In retrospect, I am happy with who I turned out to be, and your pep talk just made me realize that. But with 30k+ people applying for a mere 1600 seats, its just not feasible. There has to be a threshold for applicants and requirements. At that point we are not people anymore–we are data points. And the fact that college admission has turned into a jumble of numbers, trying to achieve “diversity” within a campus, or any other BS that we’ve heard, is just sickening.

I hope that you, I, and the many others that care here get the decisions we want, and rightfully deserve. We’ve sacrificed so much and toiled through many tribulations, so it would only be fair that we get what we deserve.

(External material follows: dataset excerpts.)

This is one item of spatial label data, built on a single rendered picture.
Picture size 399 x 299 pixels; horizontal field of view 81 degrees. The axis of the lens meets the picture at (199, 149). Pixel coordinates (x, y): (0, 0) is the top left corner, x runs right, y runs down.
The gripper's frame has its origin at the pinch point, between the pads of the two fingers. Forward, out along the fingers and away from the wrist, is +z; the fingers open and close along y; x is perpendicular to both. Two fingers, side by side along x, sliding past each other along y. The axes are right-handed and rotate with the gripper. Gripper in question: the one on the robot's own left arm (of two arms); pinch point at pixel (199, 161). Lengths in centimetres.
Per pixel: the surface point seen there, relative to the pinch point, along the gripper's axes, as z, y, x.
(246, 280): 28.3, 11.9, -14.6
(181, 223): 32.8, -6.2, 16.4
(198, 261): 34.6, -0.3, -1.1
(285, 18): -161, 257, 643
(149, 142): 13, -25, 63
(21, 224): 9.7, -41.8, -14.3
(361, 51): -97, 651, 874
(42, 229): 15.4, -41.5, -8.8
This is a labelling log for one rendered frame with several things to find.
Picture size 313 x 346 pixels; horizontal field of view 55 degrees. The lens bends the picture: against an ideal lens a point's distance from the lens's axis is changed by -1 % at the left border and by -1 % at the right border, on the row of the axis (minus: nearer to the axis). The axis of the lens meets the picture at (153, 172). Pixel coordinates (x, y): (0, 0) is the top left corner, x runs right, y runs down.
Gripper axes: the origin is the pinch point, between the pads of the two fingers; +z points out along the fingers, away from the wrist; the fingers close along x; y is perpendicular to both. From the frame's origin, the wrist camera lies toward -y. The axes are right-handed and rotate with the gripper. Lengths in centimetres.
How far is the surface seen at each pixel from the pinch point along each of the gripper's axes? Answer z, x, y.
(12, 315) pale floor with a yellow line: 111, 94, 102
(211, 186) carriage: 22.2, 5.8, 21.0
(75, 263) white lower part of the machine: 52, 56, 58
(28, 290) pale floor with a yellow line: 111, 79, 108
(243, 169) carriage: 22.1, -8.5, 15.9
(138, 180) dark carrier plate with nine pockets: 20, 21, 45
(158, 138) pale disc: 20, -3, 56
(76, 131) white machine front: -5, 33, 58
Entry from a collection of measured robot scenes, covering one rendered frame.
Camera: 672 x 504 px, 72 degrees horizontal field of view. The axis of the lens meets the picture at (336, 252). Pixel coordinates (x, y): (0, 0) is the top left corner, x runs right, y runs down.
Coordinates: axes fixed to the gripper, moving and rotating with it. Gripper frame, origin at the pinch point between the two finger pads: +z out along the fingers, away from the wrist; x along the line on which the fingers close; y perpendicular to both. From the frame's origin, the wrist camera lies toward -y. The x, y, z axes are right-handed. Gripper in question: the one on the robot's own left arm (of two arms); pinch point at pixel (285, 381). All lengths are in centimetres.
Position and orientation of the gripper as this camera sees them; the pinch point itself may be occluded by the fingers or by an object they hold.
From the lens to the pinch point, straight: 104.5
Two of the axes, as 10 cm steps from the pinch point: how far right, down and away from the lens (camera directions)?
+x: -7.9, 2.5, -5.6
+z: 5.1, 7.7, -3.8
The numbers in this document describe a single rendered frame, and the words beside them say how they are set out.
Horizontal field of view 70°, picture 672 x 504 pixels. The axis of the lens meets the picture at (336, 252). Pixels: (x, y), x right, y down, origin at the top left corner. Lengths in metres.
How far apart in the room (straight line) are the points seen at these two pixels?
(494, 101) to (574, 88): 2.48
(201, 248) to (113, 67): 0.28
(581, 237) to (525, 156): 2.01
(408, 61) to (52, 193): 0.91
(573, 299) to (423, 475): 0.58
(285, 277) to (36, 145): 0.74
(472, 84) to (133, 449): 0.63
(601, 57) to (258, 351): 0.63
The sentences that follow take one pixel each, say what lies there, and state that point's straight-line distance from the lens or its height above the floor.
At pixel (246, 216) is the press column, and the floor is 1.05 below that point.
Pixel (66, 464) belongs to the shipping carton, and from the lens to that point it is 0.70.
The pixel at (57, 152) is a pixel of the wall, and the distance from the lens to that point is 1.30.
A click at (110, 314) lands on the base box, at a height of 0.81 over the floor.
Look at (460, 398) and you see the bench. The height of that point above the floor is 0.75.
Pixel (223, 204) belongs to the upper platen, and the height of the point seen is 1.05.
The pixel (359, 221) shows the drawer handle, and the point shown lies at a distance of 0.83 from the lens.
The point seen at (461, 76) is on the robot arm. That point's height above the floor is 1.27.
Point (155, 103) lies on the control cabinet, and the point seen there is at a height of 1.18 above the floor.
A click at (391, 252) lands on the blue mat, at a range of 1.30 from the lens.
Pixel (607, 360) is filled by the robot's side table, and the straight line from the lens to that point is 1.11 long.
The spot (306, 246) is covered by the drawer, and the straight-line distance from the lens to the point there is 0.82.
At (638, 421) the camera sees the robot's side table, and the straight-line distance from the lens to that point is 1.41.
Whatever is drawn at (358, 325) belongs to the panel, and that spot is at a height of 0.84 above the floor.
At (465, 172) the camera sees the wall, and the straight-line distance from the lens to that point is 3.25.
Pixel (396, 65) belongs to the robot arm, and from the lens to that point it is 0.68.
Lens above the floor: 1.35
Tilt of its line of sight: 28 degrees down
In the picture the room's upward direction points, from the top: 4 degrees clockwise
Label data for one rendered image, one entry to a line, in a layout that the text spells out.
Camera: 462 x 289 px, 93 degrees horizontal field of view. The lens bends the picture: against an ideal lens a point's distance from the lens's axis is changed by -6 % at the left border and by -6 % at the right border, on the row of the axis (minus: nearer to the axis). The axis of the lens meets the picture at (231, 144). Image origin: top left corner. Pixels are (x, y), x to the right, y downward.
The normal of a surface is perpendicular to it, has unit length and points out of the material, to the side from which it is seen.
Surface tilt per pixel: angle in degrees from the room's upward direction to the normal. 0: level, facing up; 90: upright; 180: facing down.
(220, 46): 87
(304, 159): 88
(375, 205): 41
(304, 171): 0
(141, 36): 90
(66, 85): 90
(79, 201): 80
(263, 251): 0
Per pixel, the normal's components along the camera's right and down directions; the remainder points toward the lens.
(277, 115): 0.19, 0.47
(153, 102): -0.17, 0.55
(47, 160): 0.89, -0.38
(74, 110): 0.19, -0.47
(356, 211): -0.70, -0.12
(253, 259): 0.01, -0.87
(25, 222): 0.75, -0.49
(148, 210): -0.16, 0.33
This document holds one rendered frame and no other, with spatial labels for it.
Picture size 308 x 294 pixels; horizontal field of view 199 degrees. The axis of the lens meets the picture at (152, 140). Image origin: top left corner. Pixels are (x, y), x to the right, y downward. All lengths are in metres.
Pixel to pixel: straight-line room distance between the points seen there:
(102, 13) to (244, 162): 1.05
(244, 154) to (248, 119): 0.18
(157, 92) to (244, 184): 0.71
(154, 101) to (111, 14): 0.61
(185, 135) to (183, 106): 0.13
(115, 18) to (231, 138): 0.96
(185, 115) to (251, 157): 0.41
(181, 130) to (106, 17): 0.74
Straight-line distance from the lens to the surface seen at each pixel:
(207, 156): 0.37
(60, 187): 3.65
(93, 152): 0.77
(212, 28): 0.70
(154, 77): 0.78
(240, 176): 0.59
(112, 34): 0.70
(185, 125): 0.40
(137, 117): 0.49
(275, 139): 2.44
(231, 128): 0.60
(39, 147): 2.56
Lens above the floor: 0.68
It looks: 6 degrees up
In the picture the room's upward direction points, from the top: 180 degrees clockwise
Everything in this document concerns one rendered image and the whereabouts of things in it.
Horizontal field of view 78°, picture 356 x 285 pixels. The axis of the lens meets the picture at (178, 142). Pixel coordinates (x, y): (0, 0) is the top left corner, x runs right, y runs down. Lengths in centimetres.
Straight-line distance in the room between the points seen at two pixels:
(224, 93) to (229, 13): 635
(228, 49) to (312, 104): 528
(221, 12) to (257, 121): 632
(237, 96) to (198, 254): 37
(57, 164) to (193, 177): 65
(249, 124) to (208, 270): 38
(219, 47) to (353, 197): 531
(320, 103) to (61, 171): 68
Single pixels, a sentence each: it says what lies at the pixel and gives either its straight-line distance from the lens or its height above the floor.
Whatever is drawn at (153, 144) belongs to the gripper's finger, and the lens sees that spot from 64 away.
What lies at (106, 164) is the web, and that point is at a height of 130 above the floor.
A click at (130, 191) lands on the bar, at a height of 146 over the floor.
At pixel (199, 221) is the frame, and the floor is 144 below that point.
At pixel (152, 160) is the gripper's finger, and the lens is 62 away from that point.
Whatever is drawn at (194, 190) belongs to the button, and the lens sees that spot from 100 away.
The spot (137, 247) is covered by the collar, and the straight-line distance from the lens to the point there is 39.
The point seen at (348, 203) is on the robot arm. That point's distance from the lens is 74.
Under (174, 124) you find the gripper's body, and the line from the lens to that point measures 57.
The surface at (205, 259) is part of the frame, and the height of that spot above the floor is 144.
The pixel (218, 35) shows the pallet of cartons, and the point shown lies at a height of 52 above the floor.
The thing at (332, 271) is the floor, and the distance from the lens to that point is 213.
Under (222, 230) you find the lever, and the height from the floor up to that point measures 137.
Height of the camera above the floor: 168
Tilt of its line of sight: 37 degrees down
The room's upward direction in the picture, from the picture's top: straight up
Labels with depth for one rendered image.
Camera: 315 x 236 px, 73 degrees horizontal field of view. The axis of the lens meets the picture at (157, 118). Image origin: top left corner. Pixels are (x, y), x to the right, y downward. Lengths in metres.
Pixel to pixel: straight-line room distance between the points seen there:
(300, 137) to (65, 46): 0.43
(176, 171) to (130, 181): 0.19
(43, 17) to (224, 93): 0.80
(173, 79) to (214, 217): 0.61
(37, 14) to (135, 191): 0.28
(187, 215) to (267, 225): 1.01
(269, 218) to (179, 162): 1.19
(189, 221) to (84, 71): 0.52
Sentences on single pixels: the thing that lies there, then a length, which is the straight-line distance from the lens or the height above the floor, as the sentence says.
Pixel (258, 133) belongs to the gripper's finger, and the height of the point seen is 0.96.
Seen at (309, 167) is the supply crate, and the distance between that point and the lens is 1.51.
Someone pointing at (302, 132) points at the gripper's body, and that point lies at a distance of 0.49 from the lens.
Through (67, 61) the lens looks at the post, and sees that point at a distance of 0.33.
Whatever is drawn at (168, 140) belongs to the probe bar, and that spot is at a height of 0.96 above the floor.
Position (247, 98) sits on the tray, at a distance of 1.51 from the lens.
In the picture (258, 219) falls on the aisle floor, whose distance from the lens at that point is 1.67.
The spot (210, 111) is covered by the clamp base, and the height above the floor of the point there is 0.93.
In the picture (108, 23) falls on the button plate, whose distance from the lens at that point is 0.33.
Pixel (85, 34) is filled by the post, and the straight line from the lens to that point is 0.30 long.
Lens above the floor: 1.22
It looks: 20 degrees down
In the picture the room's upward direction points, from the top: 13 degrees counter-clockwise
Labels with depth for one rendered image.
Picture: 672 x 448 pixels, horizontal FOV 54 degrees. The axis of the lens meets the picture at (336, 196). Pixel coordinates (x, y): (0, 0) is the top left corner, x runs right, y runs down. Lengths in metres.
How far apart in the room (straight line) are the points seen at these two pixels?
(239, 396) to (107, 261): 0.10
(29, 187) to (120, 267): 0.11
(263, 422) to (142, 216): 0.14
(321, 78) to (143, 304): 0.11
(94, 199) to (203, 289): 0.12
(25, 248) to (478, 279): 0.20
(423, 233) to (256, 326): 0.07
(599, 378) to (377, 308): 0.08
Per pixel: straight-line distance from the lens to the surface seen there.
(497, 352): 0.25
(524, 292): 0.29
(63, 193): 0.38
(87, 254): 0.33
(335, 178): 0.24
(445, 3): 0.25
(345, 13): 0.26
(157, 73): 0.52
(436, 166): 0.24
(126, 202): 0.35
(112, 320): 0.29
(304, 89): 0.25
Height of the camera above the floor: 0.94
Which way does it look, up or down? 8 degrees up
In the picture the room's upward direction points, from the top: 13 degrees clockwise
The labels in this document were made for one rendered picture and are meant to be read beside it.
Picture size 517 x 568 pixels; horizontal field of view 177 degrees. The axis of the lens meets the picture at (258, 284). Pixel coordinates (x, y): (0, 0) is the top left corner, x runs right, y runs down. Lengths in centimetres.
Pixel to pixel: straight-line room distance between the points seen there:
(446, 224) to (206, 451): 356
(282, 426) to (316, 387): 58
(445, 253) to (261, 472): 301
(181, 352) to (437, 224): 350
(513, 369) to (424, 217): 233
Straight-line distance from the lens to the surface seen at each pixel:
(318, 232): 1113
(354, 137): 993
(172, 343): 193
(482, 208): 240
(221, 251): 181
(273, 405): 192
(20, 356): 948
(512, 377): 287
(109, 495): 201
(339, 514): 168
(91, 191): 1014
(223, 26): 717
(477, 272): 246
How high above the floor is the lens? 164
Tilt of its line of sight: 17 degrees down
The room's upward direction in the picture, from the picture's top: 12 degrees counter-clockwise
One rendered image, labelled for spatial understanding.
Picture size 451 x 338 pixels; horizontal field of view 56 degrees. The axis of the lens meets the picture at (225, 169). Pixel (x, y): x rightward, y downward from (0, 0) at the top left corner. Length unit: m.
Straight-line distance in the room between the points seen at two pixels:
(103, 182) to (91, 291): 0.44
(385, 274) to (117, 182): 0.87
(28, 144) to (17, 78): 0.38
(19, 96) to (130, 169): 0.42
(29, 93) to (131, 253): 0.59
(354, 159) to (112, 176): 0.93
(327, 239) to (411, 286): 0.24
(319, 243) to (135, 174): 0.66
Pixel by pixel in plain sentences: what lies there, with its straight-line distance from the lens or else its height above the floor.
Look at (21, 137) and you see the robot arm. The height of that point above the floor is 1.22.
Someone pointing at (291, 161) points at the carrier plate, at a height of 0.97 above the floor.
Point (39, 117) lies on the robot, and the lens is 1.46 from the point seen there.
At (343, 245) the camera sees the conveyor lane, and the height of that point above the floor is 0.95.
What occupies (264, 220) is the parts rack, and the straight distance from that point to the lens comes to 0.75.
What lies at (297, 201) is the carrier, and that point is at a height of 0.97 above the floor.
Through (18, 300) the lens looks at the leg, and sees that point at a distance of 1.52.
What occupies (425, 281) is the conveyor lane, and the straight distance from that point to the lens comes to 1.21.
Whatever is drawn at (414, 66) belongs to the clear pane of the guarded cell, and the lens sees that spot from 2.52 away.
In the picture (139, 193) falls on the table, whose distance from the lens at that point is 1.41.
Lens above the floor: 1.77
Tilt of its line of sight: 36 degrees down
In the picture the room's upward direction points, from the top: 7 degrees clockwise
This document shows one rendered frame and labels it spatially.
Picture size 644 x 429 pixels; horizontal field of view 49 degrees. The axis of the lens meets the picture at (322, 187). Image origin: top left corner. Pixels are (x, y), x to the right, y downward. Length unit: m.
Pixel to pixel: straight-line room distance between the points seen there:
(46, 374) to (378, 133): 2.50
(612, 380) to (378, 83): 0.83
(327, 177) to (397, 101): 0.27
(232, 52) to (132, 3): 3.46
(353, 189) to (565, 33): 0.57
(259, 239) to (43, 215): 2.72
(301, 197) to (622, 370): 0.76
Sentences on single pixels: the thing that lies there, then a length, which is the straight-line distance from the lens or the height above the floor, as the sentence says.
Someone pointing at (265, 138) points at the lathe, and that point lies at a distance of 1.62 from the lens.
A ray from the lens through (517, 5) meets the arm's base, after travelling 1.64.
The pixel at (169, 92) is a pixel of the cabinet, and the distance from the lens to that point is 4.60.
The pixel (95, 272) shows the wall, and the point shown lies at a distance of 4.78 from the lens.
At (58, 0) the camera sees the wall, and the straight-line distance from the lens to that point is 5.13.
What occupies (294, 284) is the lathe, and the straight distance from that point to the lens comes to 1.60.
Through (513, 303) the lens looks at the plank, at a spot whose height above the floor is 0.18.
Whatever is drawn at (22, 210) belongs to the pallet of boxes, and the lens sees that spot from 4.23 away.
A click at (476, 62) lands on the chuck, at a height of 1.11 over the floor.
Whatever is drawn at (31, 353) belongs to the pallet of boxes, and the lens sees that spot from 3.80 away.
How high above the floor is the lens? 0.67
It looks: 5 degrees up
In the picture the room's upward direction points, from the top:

@NovaCat I got rejected from Amherst too. Here; this video will make you feel a lot better. Shows how BS the evaluation process at Amherst.

https://m.youtube.com/watch?v=Y-OLlJUXwKU

Yeah Ik the subject test thing sucks. But not even that. Like I’m doing worse and worse in school lately. Teachers have started just giving up on me. I wonder if I’ll even pass college

@mg29409 Yeah I watched that a long time ago. “There are times honestly, where I’m not sure why I put my hand up.”

Subject tests are a bit of a crapshoot–barely any practice resources, and you don’t know what they might put on the exam. They only released like 1 or 2 tests, and @schroscat, I wasn’t feeling it the day I took them either. Math II was like a “what am I doing” moment for me, so I was forced to settle for Math I. Bio was really easy, but I still ended up with a 680 somehow…

Like you said, what’s done is done. Now for the tortuous 2 days of hell that await us before decisions come out.

@NovaCat Lmao “…or fail to put my hand up. I’m just going with my gut here.”

And these are the people in control of our future.

Did anyone else have a rap as their common app essay? I decided I would showcase myself by showing off some of my rhetorical talent. Hopefully they will appreciate my willingness to try new things even in this context. My counselor was extremely against it, but I think if my school doesn’t respect my lyrical talent I wouldn’t have much chance fitting in there to begin with.

@mg29409 For what it’s worth, when I get a string of rejections, I’ll know myself that I’m better than that rejection. If I could just show admissions how great I am, I’m sure they would accept me on the spot. (I’m not saying this in a narcissistic demeanor.) To them, we are a bunch of numbers and quotas, but if you and I were to stand in front of them, we would be a human being. A breathing, caring, passionate being who will serve x school right. It is much harder to reject someone who has devoted their time for an application when he/she is standing before you.

For me, I’m hoping my story will propel me to an acceptance. It has shaped who I am; I have learned so much about the world, as well as myself, from my father’s death. Perhaps admissions will see the value in a student like me. This, I do not know; they could have an ideal student in mind, and I may not be that student. What matters is that, in the end, we are happy with ourselves. There is only so much a then-17-year old can do. We are trying to impress educated individuals who know much, much more than we do about their university. In retrospect, many applicants will try to manipulate the system, and my only hope is that that manipulation will come to haunt them.

We just need to remember that we are better than this system, better than this stress, and definitely better than an unwarranted decision. Forget the numbers and the statistics, and remember: screw that college if they choose to reject us. Clearly, they will be missing out.

@anon9362 at 17 life is felt intensely - don’t believe that anything you’ve done is permanent. I’m a parent of a 17 year old, and see the stress and strain and second-guessing… please make sure you talk to someone - your parent, a friend, a counselor, a teacher, a mentor. If you’re feeling your life is a mess you need some support. There are so many good colleges in this country, and LOTS of them admit LOTS of their applicants, who can still have a great life. seriously . don’t feed into the craziness that your life is over if you don’t get into one of the most 20 selective colleges in the country.